See recipe card for full list of ingredients and quantities.
Jump to RecipeIngredient Notes for the Sugar Cookie Base
- Flour: I use all-purpose flour.
- Baking Powder: Just enough leavening agent to help the cookies rise but remain flat on top.
- Salt: Balances all the flavors.
- Unsalted Butter: Softened to room temperature and creamed with sugar, butter enables a flavorful, soft, and tender cookie.
- Sugar: Granulated sugar provides sweetness, structure, and moisture.
- Eggs: You only need one egg! It helps bind the ingredients without adding too much liquid to the cookie dough.
- Pure Vanilla Extract: Enhances and complements the other flavors.
Ingredient Notes for the Edible Flower Topping
- Powdered Sugar: The sweet base of the glaze.
- Lemon Zest: A bright and tangy flavor complementing the floral flavor.
- Lemon Juice: Adds more bright, fresh flavor.
- Vanilla Bean Paste: Using vanilla bean paste instead of pure vanilla extract adds visual appeal and texture to the glaze with the specks of vanilla bean.
- Milk: Adds a touch of creaminess and thins the glaze. Use full fat milk for the best results.
- Pressed Edible Flowers: The stars of the cookie! I used pansies and violas.
How Do I Store Edible Flowers?
If you're not going to use your edible flowers right away, you have a few options. For stemmed flowers, place them in a glass of water in the fridge and use within a day or two. For short-stemmed or loose petals, layer them between damp paper towels in an airtight container in the fridge for up to one week.
Pressed edible flowers should be stored flat between sheets of parchment paper in an airtight container and kept in a cool, dark, dry place. Stored properly, pressed flowers can last for several months.
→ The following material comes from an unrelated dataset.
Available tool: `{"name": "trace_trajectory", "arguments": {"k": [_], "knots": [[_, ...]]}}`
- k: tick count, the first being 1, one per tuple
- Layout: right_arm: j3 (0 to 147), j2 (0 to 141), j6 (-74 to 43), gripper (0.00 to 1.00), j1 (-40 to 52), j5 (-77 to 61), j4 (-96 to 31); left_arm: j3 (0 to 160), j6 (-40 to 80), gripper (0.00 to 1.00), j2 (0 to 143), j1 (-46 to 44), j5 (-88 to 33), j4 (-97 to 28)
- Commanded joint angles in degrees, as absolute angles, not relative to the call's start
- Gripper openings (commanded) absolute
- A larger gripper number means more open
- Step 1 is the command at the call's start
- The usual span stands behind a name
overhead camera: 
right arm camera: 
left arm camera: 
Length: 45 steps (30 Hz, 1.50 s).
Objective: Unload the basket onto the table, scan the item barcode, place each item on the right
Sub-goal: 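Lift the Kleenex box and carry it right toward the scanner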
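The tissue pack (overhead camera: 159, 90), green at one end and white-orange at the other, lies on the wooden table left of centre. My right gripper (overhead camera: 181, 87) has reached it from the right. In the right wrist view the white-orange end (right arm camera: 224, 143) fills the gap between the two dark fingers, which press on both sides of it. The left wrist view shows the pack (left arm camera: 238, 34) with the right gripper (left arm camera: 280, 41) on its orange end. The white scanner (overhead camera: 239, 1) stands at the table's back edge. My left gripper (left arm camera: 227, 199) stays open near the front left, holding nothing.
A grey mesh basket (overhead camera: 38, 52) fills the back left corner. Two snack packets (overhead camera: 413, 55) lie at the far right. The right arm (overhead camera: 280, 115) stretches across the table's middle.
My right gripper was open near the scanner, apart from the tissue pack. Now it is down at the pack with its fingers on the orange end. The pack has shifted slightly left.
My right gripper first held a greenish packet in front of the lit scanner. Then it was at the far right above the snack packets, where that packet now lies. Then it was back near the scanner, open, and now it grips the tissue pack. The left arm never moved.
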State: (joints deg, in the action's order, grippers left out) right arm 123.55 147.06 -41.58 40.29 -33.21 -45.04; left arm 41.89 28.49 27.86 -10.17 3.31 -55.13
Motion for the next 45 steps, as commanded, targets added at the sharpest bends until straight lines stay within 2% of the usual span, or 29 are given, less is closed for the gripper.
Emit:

However, some flowers can't be stored well and are best used immediately. Check out my post on how to press edible flowers for more storage tips.
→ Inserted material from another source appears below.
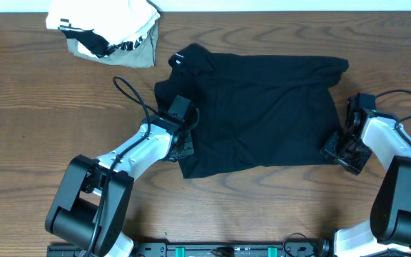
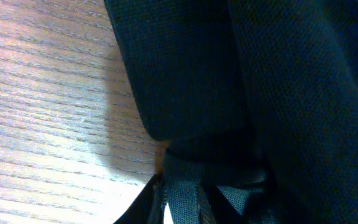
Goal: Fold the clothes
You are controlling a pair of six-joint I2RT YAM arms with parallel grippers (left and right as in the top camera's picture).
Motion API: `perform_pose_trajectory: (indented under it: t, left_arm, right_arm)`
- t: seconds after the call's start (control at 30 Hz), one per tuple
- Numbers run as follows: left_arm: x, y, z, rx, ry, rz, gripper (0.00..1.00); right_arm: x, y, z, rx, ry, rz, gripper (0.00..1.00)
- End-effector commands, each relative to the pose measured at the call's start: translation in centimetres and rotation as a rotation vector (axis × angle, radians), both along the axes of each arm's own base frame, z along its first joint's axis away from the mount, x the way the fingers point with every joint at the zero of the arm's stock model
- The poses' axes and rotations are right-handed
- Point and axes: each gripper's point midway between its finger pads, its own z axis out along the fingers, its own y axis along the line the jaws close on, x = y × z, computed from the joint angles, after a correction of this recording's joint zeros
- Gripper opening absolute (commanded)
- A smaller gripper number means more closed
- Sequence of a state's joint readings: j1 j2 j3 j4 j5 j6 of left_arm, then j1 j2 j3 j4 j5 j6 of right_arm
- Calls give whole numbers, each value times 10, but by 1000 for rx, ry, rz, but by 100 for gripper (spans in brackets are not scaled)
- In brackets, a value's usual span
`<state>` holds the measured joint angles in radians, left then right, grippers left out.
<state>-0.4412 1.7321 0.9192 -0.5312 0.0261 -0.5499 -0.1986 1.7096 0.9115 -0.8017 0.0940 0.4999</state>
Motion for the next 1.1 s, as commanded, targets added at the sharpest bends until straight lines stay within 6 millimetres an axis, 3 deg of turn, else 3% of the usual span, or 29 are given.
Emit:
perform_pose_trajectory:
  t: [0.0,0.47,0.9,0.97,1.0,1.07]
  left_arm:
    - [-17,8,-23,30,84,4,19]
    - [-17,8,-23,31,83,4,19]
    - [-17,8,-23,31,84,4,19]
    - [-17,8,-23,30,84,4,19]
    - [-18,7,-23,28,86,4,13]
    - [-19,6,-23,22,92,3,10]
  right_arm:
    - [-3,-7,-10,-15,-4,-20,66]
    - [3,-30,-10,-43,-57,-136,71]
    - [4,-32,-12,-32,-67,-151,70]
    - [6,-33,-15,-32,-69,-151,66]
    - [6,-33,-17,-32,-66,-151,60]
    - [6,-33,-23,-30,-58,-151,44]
Which Flowers are Best for Topping Cookies
Disclaimer: Make sure you are using edible flowers! Only use organically grown flowers that are free from pesticides or other chemicals.
When choosing which flowers to use for these cookies with edible flowers, you want to focus on taste and flower shape. Check out the best edible flowers to press for baking for my complete list of recommendations of mixed edible flower types and watch-outs.
For this edible flowers dessert, the flavors of the flower shouldn't be overpowering – they're more for decoration. Do a quick search beforehand to ensure you'll enjoy the flavor (not all flowers are "floral" flavored!).
Also, you want the flowers to lie flat. I used edible pansy flowers and violas, as they're mild in flavor, lie flat, and come in an assortment of bright colors. When pressed, pansies and violas look extremely similar to when they're fresh. They're also readily available and easy to plant yourself! You can also use herbs such as rosemary, thyme, and sage.
Where to Find Edible Flowers for Baking
There are plenty of places to find edible flowers for baking once you start looking! Some ideas include: your own garden, local farmer's market, online retailers, speciality food stores, or forage. Check out my complete guide on pressing edible flowers for baking for more details and ideas.
Wherever you get your edible flowers, make sure they've been grown organically. Commercial florists often spray chemicals that are unsafe to eat, so avoid supermarkets or florist shops unless they're labeled USDA organic for culinary use.
Equipment
Get these items out and ready before you dive into baking these homemade flower cookies.
- Kitchen Scale: A baker's sidekick! Measuring ingredients by weight ensures accurate proportions and perfectly textured cookies every time.
- Stand Mixer: Fitted with the paddle attachment, this makes creaming sugar and butter so easy. If you don't have one, you can use an electric hand mixer.
- Rolling Pin: I love using a rolling pin with adjustable thickness rings. This helps ensure consistent thickness of the cookie dough and even baking.
- Cookie Cutter: I use this 2 ¼-inch fluted biscuit cutter, but you can use a 2 inch round cookie cutter, make flower shaped cookies, or use whatever shape cookie cutter you want! Just be aware that your final cookie amount will depend on the size of the cookie cutter you use.
- Zester: This is one of the most-used and most-loved tools in our kitchen.

Step-by-Step Instructions
Let's get into how to make pressed flower cookies. If you’re a visual learner, check out the quick video tutorial so you can follow along.
Prepare the Flowers
Pressing the flowers before placing them on your cookies helps them lie flat and adhere smoothly, creating a delicate, polished look.
For detailed step-by-step instructions with photographs and expert tips, check out my baker's guide on pressing edible flowers.
First, gently wash the flowers and allow them to dry fully before pressing. Next, place the edible flowers between pieces of printer paper. Place this inside a folded piece of wax paper, and place heavy books on top to press the flowers. The printer paper helps capture any excess moisture from the flowers, and the wax paper helps block any moisture that seeps through the printer paper, ensuring your book doesn't become wet and damaged.
Let the flowers press for at least 1-2 hours or up to weeks. The longer you press your flowers, the less vibrant the color will be. If you'd like, use tweezers when handling the pressed flowers, as they'll be delicate.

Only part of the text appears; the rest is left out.